The data —
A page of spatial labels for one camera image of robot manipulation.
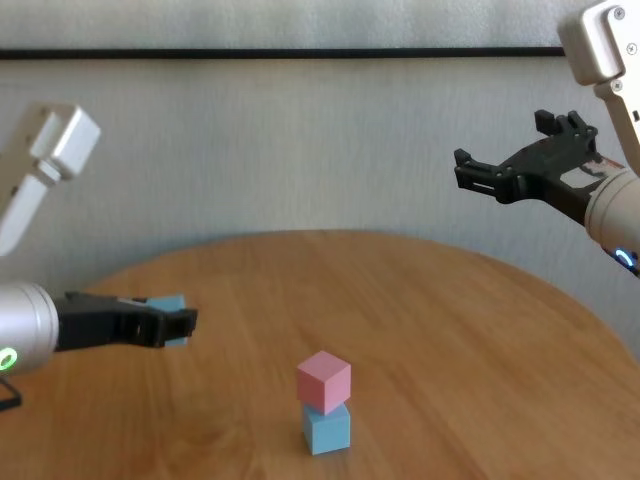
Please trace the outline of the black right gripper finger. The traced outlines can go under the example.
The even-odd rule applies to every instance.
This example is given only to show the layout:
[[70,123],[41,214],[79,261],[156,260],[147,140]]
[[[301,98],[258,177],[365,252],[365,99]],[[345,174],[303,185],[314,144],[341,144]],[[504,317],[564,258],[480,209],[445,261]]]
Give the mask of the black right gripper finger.
[[555,115],[544,109],[534,112],[536,130],[543,135],[561,135],[570,131],[570,123],[564,115]]
[[504,185],[496,167],[476,161],[463,149],[454,151],[454,174],[458,187],[504,200]]

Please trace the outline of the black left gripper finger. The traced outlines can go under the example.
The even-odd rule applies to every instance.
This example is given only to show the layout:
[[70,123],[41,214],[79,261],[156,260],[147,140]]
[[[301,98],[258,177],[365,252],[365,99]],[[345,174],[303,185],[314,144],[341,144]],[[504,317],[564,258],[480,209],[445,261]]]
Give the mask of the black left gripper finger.
[[170,312],[165,329],[164,346],[184,346],[194,333],[198,320],[198,311],[182,309]]

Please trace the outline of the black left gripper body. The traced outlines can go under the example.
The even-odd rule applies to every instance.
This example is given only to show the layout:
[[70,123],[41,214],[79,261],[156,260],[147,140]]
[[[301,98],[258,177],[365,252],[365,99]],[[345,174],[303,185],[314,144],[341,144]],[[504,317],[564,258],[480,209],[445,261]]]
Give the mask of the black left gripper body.
[[164,314],[145,302],[68,292],[54,299],[58,314],[56,350],[111,344],[161,348]]

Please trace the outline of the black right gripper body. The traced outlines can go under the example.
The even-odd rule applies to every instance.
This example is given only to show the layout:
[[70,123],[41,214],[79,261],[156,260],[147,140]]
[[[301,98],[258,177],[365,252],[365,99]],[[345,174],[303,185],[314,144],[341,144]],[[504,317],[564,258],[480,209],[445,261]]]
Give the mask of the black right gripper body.
[[502,175],[504,200],[511,204],[539,200],[579,224],[589,201],[605,179],[621,172],[623,166],[596,148],[598,130],[577,113],[564,115],[570,131],[544,135],[512,155],[497,167]]

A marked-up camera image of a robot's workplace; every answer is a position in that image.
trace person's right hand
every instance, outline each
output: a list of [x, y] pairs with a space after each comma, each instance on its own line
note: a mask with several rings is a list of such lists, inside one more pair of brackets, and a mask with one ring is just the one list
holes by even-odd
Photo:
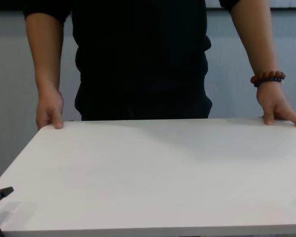
[[63, 96], [57, 90], [48, 91], [47, 93], [39, 95], [36, 114], [38, 130], [49, 124], [54, 124], [54, 128], [56, 129], [63, 128], [63, 106]]

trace person's left hand
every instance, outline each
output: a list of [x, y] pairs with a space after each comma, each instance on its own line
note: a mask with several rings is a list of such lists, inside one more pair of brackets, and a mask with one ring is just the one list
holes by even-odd
[[289, 120], [296, 125], [296, 112], [288, 102], [281, 83], [262, 83], [257, 91], [257, 99], [263, 108], [266, 125], [272, 125], [274, 119]]

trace forearm
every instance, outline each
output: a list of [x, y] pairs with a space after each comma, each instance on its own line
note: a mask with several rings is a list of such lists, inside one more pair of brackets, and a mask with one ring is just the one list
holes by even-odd
[[231, 16], [254, 73], [279, 70], [268, 0], [241, 0]]
[[63, 25], [54, 17], [35, 13], [26, 18], [38, 92], [59, 89]]

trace finger
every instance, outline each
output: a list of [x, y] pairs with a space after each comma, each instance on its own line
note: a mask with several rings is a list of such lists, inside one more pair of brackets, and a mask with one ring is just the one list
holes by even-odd
[[296, 125], [296, 112], [293, 110], [287, 110], [282, 112], [282, 117], [285, 120], [292, 121]]
[[273, 125], [274, 124], [274, 112], [273, 110], [264, 110], [264, 123], [266, 125]]
[[51, 120], [46, 120], [46, 119], [36, 119], [36, 124], [37, 124], [37, 129], [41, 130], [41, 128], [50, 125], [51, 124]]
[[61, 112], [54, 111], [53, 123], [54, 123], [54, 128], [56, 128], [56, 129], [60, 129], [60, 128], [64, 127], [64, 121], [63, 121], [63, 117], [61, 115]]

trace sleeve
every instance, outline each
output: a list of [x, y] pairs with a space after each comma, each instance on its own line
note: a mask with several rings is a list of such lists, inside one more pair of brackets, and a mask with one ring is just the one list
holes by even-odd
[[71, 12], [71, 0], [24, 0], [25, 17], [33, 13], [45, 13], [55, 17], [62, 24]]
[[231, 9], [238, 3], [240, 0], [219, 0], [221, 3], [221, 6], [226, 8], [228, 11], [231, 11]]

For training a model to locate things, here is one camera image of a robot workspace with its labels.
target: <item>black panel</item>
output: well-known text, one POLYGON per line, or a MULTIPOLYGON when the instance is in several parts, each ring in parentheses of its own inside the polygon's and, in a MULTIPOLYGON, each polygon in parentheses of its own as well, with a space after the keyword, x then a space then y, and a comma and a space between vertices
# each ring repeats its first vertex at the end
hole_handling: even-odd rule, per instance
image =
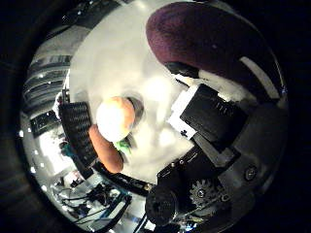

Task instructions — The response should reproduce all the material above exactly and leave out its pictures.

Task output —
A page of spatial labels for one camera image of robot manipulation.
Please trace the outline of the black right gripper finger. The traced outlines can go under the example.
The even-odd rule applies to every instance.
This example is given only to show the layout:
[[70,123],[41,214],[79,261],[156,260],[147,140]]
[[[301,98],[258,177],[365,252],[365,99]],[[345,174],[303,185],[314,144],[341,144]],[[504,317],[564,258],[480,209],[445,261]]]
Give the mask of the black right gripper finger.
[[555,115],[544,109],[534,112],[536,130],[543,135],[561,135],[570,131],[570,123],[564,115]]
[[504,185],[496,167],[476,161],[463,149],[454,151],[454,174],[458,187],[504,200]]

Please trace the outline of the black left gripper finger. The traced outlines can go under the example.
The even-odd rule applies to every instance.
This example is given only to show the layout:
[[70,123],[41,214],[79,261],[156,260],[147,140]]
[[[301,98],[258,177],[365,252],[365,99]],[[345,174],[303,185],[314,144],[341,144]],[[504,317],[564,258],[480,209],[445,261]]]
Give the mask of the black left gripper finger.
[[170,312],[165,329],[164,346],[184,346],[194,333],[198,320],[198,311],[182,309]]

Please trace the outline of the black left gripper body. The traced outlines can go under the example.
The even-odd rule applies to every instance.
This example is given only to show the layout:
[[70,123],[41,214],[79,261],[156,260],[147,140]]
[[[301,98],[258,177],[365,252],[365,99]],[[345,174],[303,185],[314,144],[341,144]],[[504,317],[564,258],[480,209],[445,261]]]
Give the mask of the black left gripper body.
[[164,314],[145,302],[68,292],[54,299],[58,314],[56,350],[111,344],[161,348]]

Please trace the outline of the black right gripper body. The traced outlines can go under the example.
The even-odd rule applies to every instance.
This example is given only to show the layout:
[[70,123],[41,214],[79,261],[156,260],[147,140]]
[[[301,98],[258,177],[365,252],[365,99]],[[345,174],[303,185],[314,144],[341,144]],[[504,317],[564,258],[480,209],[445,261]]]
Give the mask of the black right gripper body.
[[502,175],[504,200],[511,204],[539,200],[579,224],[589,201],[605,179],[621,172],[623,166],[596,148],[598,130],[577,113],[564,115],[570,131],[544,135],[512,155],[497,167]]

A marked-up camera image of a robot's workplace; every answer is a position in that image.
trace person's right hand
every instance, outline each
output: a list of [x, y] pairs with a space after each comma, each instance on its own line
note: a mask with several rings is a list of such lists, inside one more pair of brackets, and a mask with one ring is just the one list
holes by even-odd
Photo:
[[63, 96], [57, 90], [48, 91], [47, 93], [39, 95], [36, 114], [38, 130], [49, 124], [54, 124], [54, 128], [56, 129], [63, 128], [63, 106]]

trace person's left hand
every instance, outline each
output: a list of [x, y] pairs with a space after each comma, each instance on its own line
note: a mask with several rings is a list of such lists, inside one more pair of brackets, and a mask with one ring is just the one list
holes by even-odd
[[289, 120], [296, 125], [296, 112], [288, 102], [281, 83], [262, 83], [257, 91], [257, 99], [263, 108], [266, 125], [272, 125], [274, 119]]

trace forearm
every instance, outline each
output: a list of [x, y] pairs with a space after each comma, each instance on its own line
note: a mask with several rings is a list of such lists, inside one more pair of brackets, and a mask with one ring is just the one list
holes by even-odd
[[231, 16], [254, 73], [279, 70], [268, 0], [241, 0]]
[[63, 25], [54, 17], [35, 13], [26, 18], [38, 92], [59, 89]]

trace finger
every instance, outline each
output: a list of [x, y] pairs with a space after each comma, each instance on its own line
note: a mask with several rings is a list of such lists, inside one more pair of brackets, and a mask with one ring is just the one list
holes by even-odd
[[296, 125], [296, 112], [293, 110], [287, 110], [282, 112], [282, 117], [285, 120], [292, 121]]
[[273, 125], [274, 124], [274, 112], [273, 110], [264, 110], [264, 123], [266, 125]]
[[51, 120], [46, 120], [46, 119], [36, 119], [36, 124], [37, 124], [37, 129], [41, 130], [41, 128], [50, 125], [51, 124]]
[[61, 112], [54, 111], [53, 123], [54, 123], [54, 128], [56, 128], [56, 129], [60, 129], [60, 128], [64, 127], [64, 121], [63, 121], [63, 117], [61, 115]]

trace sleeve
every instance, outline each
output: a list of [x, y] pairs with a space after each comma, each instance on its own line
note: a mask with several rings is a list of such lists, inside one more pair of brackets, and a mask with one ring is just the one list
holes by even-odd
[[71, 12], [71, 0], [24, 0], [25, 17], [33, 13], [45, 13], [55, 17], [62, 24]]
[[231, 9], [238, 3], [240, 0], [219, 0], [221, 3], [221, 6], [226, 8], [228, 11], [231, 11]]

For training a model to locate things, here is one camera image of a robot workspace with its labels.
target: <item>black panel</item>
output: well-known text, one POLYGON per line, or a MULTIPOLYGON when the instance is in several parts, each ring in parentheses of its own inside the polygon's and, in a MULTIPOLYGON, each polygon in parentheses of its own as well, with a space after the keyword, x then a space then y, and a comma and a space between vertices
# each ring repeats its first vertex at the end
hole_handling: even-odd rule, per instance
image =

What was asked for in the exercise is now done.